TASK ITEM => Write out the whole listing without a single alteration.

INFORMATION SUPPLIED =>
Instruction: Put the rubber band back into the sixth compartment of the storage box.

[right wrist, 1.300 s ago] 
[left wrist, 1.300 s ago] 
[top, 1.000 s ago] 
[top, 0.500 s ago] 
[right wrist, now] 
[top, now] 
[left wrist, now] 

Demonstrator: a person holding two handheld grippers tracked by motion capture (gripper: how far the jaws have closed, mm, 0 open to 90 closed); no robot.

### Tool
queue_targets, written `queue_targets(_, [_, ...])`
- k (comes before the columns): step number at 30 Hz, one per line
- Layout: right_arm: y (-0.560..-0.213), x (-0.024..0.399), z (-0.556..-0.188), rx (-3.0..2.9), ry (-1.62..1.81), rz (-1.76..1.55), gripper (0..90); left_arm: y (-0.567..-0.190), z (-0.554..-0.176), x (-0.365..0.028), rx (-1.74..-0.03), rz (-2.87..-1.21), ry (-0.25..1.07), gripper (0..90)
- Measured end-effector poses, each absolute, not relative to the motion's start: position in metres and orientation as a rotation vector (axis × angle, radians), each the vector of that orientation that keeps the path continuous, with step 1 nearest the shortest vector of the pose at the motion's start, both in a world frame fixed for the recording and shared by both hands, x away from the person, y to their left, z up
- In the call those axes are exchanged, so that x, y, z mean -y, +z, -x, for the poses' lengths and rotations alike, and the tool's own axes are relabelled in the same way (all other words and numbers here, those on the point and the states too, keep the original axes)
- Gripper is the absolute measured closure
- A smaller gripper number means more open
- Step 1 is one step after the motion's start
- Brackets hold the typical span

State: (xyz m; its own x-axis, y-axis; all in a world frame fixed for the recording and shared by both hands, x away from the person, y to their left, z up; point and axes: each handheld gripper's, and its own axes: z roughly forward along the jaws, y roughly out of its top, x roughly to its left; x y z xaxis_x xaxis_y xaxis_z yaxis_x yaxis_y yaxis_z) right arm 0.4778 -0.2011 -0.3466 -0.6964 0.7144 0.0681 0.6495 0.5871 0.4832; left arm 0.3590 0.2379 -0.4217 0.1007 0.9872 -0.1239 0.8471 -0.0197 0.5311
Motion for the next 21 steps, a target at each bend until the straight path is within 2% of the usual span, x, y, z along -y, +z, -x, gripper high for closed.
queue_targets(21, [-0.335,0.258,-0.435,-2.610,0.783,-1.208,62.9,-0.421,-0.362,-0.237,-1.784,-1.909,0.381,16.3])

RESPONSE =>
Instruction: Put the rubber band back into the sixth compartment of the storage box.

[right wrist, 1.300 s ago] 
[left wrist, 1.300 s ago] 
[top, 1.000 s ago] 
[top, 0.500 s ago] 
[right wrist, now] 
[top, now] 
[left wrist, now] 

Demonstrator: a person holding two handheld grippers tracked by motion capture (gripper: how far the jaws have closed, mm, 0 open to 90 closed); no robot.

### Tool
queue_targets, written `queue_targets(_, [_, ...])`
- k (comes before the columns): step number at 30 Hz, one per line
- Layout: right_arm: y (-0.560..-0.213), x (-0.024..0.399), z (-0.556..-0.188), rx (-3.0..2.9), ry (-1.62..1.81), rz (-1.76..1.55), gripper (0..90); left_arm: y (-0.567..-0.190), z (-0.554..-0.176), x (-0.365..0.028), rx (-1.74..-0.03), rz (-2.87..-1.21), ry (-0.25..1.07), gripper (0..90)
- Measured end-effector poses, each absolute, not relative to the motion's start: position in metres and orientation as a rotation vector (axis × angle, radians), each the vector of that orientation that keeps the path continuous, with step 1 nearest the shortest vector of the pose at the motion's start, both in a world frame fixed for the recording and shared by both hands, x away from the person, y to their left, z up
- In the call those axes are exchanged, so that x, y, z mean -y, +z, -x, for the poses' lengths and rotations alike, and the tool's own axes are relabelled in the same way (all other words and numbers here, those on the point and the states too, keep the original axes)
- Gripper is the absolute measured closure
- A smaller gripper number means more open
- Step 1 is one step after the motion's start
- Brackets hold the typical span

State: (xyz m; its own x-axis, y-axis; all in a world frame fixed for the recording and shared by both hands, x away from the person, y to their left, z up; point and axes: each handheld gripper's, and its own axes: z roughly forward along the jaws, y roughly out of its top, x roughly to its left; x y z xaxis_x xaxis_y xaxis_z yaxis_x yaxis_y yaxis_z) right arm 0.4778 -0.2011 -0.3466 -0.6964 0.7144 0.0681 0.6495 0.5871 0.4832; left arm 0.3590 0.2379 -0.4217 0.1007 0.9872 -0.1239 0.8471 -0.0197 0.5311
Motion for the next 21 steps, a target at each bend until the straight path is within 2% of the usual span, x, y, z along -y, +z, -x, gripper high for closed.
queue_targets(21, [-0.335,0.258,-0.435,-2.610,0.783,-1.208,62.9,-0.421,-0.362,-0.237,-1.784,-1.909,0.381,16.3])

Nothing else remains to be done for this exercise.